Pursuant to 28 U.S.C. § 2244(b)(3)(A), Applicant must apply to the United States Court of Appeals for the Tenth Circuit for an order authorizing this Court to consider his second or successive habeas corpus application. See In re Cline, 531 F.3d 1249, 1252 (10th Cir. 2008) (per curiam). In the absence of such authorization, the Court lacks jurisdiction to consider the merits of the claims asserted in a second or successive § 2254 application. See id. at 1251. An applicant seeking authorization to file a second or successive application for a writ of habeas corpus pursuant to § 2254 must demonstrate that any claim he seeks to raise is based on "a new rule of constitutional law, made retroactive to cases on collateral review by the Supreme Court, that was previously unavailable," 28 U.S.C. § 2244(b)(2)(A); or that "the factual predicate for the claim could not have been discovered previously through the exercise of due diligence" and "the facts underlying the claim, if proven and viewed in light of the evidence as a whole, would be sufficient to establish by clear and convincing evidence that, but for constitutional error, no reasonable factfinder would have found the applicant guilty of the underlying offense." 28 U.S.C. § 2244(b)(2)(B).

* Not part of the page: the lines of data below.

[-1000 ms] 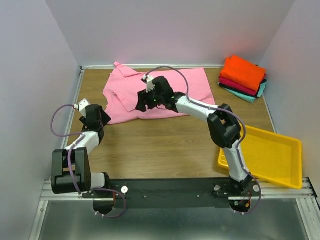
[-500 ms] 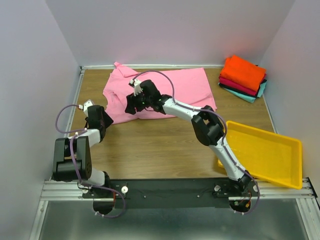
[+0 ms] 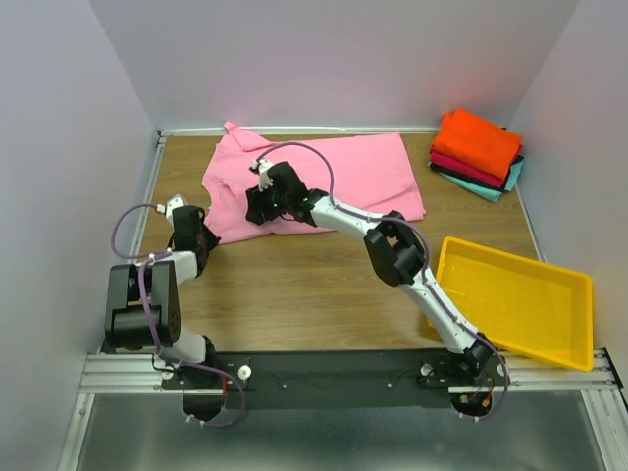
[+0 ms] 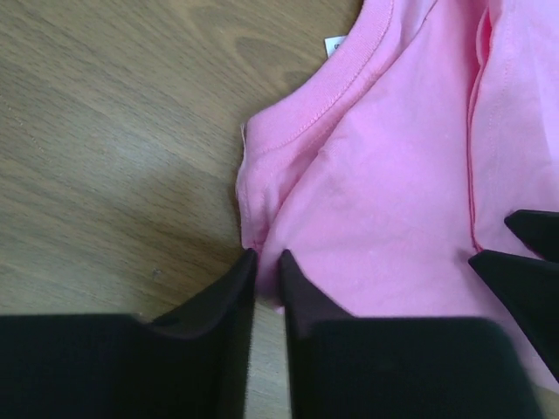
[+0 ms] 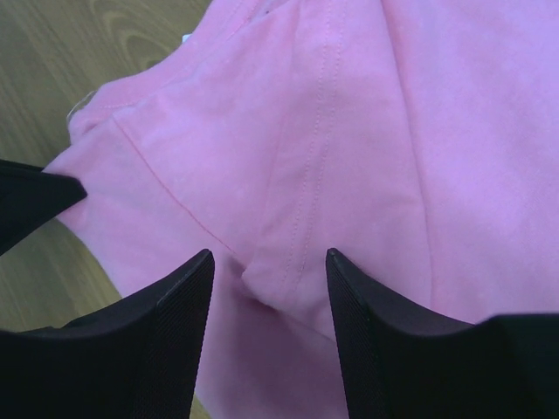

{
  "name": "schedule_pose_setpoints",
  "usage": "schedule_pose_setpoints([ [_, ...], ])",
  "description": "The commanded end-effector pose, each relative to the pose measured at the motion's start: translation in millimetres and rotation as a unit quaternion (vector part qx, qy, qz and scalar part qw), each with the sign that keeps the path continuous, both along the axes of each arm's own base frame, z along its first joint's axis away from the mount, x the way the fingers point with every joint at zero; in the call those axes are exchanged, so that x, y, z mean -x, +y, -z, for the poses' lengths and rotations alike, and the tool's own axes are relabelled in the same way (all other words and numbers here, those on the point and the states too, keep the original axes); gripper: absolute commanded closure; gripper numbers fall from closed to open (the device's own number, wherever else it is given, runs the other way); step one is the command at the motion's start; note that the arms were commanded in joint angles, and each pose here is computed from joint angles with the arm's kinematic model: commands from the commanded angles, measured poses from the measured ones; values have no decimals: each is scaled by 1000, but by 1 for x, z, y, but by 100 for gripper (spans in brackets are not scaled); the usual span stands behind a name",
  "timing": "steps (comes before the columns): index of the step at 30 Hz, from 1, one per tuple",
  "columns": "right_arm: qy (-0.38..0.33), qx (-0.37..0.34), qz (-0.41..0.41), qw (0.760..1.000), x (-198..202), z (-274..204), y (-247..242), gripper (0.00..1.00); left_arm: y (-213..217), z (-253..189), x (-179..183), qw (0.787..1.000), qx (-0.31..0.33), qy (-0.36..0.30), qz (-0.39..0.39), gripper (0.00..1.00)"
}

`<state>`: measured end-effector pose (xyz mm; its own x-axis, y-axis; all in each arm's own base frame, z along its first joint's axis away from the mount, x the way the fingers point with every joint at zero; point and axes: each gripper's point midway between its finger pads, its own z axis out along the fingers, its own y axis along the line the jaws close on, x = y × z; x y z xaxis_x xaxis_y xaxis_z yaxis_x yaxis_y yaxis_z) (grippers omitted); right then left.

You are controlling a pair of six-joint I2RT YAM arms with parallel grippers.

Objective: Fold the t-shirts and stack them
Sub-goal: Fold the tshirt

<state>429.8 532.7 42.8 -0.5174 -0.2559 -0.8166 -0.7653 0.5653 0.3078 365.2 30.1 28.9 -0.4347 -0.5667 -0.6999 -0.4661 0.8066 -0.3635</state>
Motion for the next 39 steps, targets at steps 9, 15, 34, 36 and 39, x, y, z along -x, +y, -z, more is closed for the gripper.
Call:
schedule_pose_setpoints([
  [9,-11,75,45,996,3,31,-11,68,-1,-8,-8,1000,3,-17,12,100],
  [15,-15,82,53,995,2,30,-15,90,3,-16,-4,1000,-6,-22,5,100],
  [34,-53,36,199,978,-61,-44,-51,98,20,-30,18,999,-19,-35,-24,100],
  [36,-49,22,204,978,-68,-50,-56,98,20,-29,19,999,-18,-35,-23,100],
  [39,-48,2,208,977,-77,-61,-58,98,20,-29,19,999,-18,-34,-24,100],
])
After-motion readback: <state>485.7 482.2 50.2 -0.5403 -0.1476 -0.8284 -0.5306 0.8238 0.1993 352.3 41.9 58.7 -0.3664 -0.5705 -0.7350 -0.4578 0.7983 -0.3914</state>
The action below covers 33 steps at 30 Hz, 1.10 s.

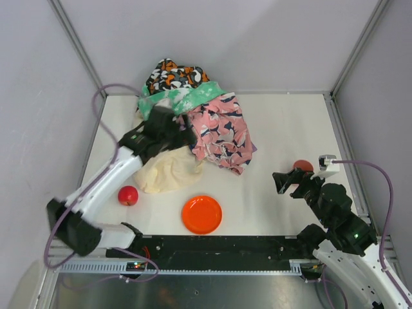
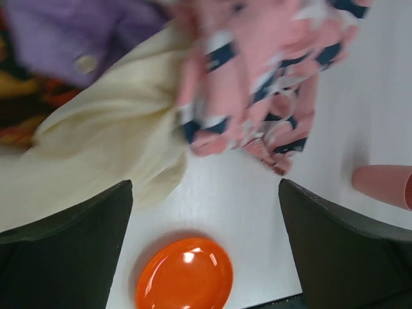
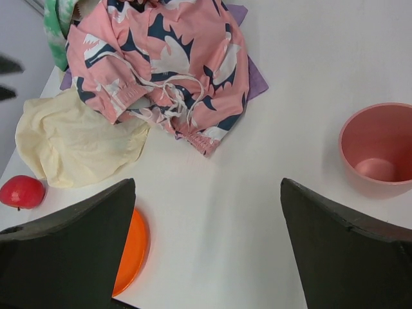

Applicant does not allege, and there is no indication in the Application, that he has obtained authorization from the Tenth Circuit to file a second or successive § 2254 application. Therefore, the Court must either dismiss the Application for lack of jurisdiction or, if it is in the interest of justice, transfer the Application to the Tenth Circuit pursuant to 28 U.S.C. § 1631. In re Cline, 531 F.3d at 1252. The factors to be
considered in deciding whether a transfer is in the interest of justice include whether the claims would be time barred if filed anew in the proper forum, whether the claims alleged are likely to have merit, and whether the claims were filed in good faith or if, on the other hand, it was clear at the time of filing that the court lacked the requisite jurisdiction.Id. at 1251. When "there is no risk that a meritorious successive claim will be lost absent a § 1631 transfer, a district court does not abuse its discretion if it concludes it is not in the interest of justice to transfer the matter." Id. at 1252.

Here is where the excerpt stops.